━━ EXERCISE DATA ━━

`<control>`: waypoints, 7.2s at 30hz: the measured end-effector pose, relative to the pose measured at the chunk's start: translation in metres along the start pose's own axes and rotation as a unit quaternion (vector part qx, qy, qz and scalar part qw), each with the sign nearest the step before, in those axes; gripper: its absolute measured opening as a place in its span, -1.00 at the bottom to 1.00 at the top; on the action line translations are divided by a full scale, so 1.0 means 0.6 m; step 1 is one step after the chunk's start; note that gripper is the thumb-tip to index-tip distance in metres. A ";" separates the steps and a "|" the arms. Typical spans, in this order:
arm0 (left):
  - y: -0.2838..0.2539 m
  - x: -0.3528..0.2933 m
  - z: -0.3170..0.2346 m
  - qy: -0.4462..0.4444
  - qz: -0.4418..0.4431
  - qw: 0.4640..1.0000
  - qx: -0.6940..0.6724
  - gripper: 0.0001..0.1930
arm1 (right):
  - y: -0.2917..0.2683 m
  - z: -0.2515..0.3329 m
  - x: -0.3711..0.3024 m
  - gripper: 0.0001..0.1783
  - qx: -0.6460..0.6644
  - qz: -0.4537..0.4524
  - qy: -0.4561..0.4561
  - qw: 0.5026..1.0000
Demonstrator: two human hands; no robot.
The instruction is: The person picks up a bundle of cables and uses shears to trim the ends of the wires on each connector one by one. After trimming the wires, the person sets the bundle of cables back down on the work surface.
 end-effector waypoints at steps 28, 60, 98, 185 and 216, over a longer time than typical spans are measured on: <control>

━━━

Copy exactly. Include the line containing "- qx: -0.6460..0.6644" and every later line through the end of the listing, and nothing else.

  - qx: -0.6460..0.6644
  - qz: -0.4537..0.4524
  - qy: -0.4561..0.4561
  - qw: 0.5026..1.0000
Demonstrator: two human hands; no robot.
The instruction is: The person picks up a bundle of cables and uses shears to trim the ends of the wires on each connector one by one. After trimming the wires, the person sets the bundle of cables back down on the work surface.
 end-effector waypoints at steps 28, 60, 98, 185 and 216, over a longer time than typical spans are measured on: <control>

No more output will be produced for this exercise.